Investigating Parser Performance on Discussion Forum Posts

Foster 2010

Jennifer Foster

Corpus Anotation

  • Manual tokeniation & spelling correction
  • Parse trees from Bikel parser
  • difficult decisions documented
  • Two passes


Baseline parse: Berkley parser (split/merge). 5th order grammar. POS tagging is done by the grammar.
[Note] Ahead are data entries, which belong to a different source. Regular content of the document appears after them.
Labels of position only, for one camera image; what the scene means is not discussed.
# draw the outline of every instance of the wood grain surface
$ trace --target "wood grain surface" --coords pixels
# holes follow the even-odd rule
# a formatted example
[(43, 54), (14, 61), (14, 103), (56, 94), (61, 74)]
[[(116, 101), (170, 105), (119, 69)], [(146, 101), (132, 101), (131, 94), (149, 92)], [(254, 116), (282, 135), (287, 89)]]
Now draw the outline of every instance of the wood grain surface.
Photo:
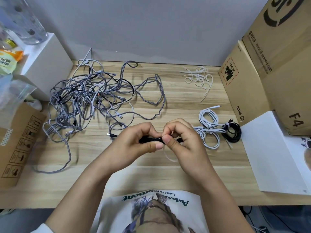
[[(120, 75), (122, 64), (122, 62), (103, 62), (105, 71), (116, 73), (117, 78)], [(190, 70), (196, 68), (196, 66), (186, 67)], [(138, 84), (154, 74), (161, 77), (167, 102), (161, 115), (151, 121), (158, 131), (163, 130), (166, 122), (178, 117), (198, 126), (200, 125), (199, 111), (214, 105), (221, 105), (220, 108), (214, 109), (221, 123), (227, 122), (230, 118), (236, 121), (230, 101), (217, 73), (219, 67), (211, 66), (208, 69), (214, 77), (214, 83), (202, 103), (200, 101), (206, 91), (195, 86), (194, 82), (185, 83), (184, 77), (182, 77), (183, 73), (180, 73), (180, 71), (184, 71), (182, 65), (139, 63), (138, 67), (134, 69), (126, 67), (124, 78), (132, 84)], [(88, 68), (85, 68), (84, 71), (81, 68), (77, 73), (88, 73), (87, 70)], [(140, 92), (151, 101), (157, 101), (161, 95), (158, 86), (154, 83), (147, 84)], [(145, 117), (153, 117), (161, 106), (155, 107), (147, 104), (140, 97), (134, 97), (131, 102), (135, 112)], [(130, 106), (125, 104), (119, 109), (119, 112), (129, 110)], [(124, 115), (122, 121), (129, 122), (131, 116), (131, 114)], [(144, 121), (135, 116), (133, 124)], [(0, 208), (56, 207), (85, 167), (110, 144), (110, 138), (106, 136), (107, 132), (108, 125), (104, 117), (97, 114), (84, 131), (70, 138), (72, 161), (68, 168), (56, 174), (41, 174), (33, 171), (33, 168), (45, 171), (57, 170), (68, 160), (65, 144), (53, 143), (46, 140), (45, 135), (41, 134), (17, 186), (0, 191)], [(206, 142), (215, 144), (216, 140), (208, 135)], [(214, 168), (238, 205), (311, 204), (310, 196), (259, 191), (242, 141), (232, 144), (232, 146), (233, 148), (230, 149), (227, 142), (221, 137), (220, 147), (217, 150), (208, 149), (207, 152)], [(171, 159), (176, 159), (168, 148), (165, 151)], [(194, 181), (180, 168), (179, 163), (169, 161), (160, 150), (143, 155), (128, 168), (115, 173), (108, 181), (103, 197), (147, 189), (186, 190), (202, 194)]]

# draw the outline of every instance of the white box
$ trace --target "white box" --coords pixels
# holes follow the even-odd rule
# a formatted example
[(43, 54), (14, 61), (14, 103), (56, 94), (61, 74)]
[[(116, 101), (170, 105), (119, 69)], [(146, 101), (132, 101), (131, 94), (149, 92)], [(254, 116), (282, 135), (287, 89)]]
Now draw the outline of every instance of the white box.
[(311, 195), (309, 137), (289, 135), (273, 111), (241, 129), (244, 148), (261, 191)]
[(42, 101), (50, 100), (50, 90), (59, 81), (68, 78), (73, 63), (53, 33), (38, 45), (25, 45), (13, 32), (9, 32), (18, 46), (24, 50), (13, 77), (36, 86), (32, 96)]

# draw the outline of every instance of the snack bag
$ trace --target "snack bag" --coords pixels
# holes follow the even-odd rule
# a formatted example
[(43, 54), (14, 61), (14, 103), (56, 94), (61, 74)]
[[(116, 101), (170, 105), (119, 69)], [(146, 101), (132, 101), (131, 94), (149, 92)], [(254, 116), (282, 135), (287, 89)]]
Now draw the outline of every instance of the snack bag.
[(23, 51), (0, 49), (0, 74), (11, 74), (16, 68), (16, 64), (23, 58)]

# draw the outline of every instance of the graphic t-shirt
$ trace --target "graphic t-shirt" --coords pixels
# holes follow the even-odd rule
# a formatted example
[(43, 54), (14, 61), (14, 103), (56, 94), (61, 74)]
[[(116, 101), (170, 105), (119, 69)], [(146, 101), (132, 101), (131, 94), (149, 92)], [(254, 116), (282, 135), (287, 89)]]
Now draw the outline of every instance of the graphic t-shirt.
[[(42, 224), (35, 233), (52, 233)], [(146, 190), (102, 201), (92, 233), (208, 232), (200, 196), (182, 190)]]

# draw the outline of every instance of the white sleeve
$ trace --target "white sleeve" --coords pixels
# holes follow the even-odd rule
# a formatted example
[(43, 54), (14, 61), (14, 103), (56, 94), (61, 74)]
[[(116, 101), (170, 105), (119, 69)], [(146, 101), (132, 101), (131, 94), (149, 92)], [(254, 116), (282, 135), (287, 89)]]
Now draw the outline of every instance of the white sleeve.
[(40, 227), (32, 233), (53, 233), (53, 231), (51, 231), (51, 229), (47, 225), (42, 223)]

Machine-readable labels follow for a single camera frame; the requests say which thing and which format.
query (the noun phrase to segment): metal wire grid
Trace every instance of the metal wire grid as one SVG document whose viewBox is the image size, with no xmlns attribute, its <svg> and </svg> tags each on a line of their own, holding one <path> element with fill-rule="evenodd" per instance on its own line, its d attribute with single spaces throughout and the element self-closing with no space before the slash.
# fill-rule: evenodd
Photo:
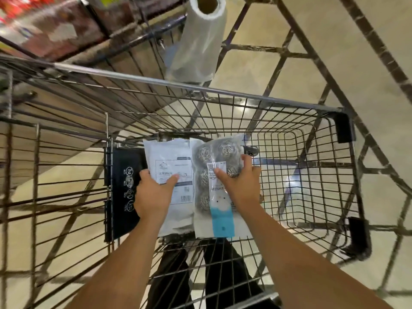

  • untokenized w/ spelling errors: F=69.6
  • gold tokenization w/ spelling errors: F=72.4 (+2.8) - missing apostraphes (eg didnt) cause issues
  • gold tokenization w/ spelling corrected: 74.75 (+2.35) - mis-spelled function words cause significant problems. e.g. "whpo"

Issues for the parer

  • Subject ellipsis
  • adjective/adverb switch (eg use "bad" rather than "badly")
  • unseen acronyms (lol)
  • abbreviations (cos=because)
  • non-standard capitalization (eg all-caps, missing caps)
  • unknown idioms (eg "spot on.")
  • run-on sentences

Improving Performance

Transform test:

  • Fix caps, expand abbreviations, remove interjections (lol), etc.

Transform dev set: retrain the parser with modifications to portions of the training data:

  • proper nouns uncapitlized
  • -ly removed from adverbs

Self-training/co-training experiments

Try using a different corpus for training (eg Brown, switchboard)

Trying parsing with multiple grammars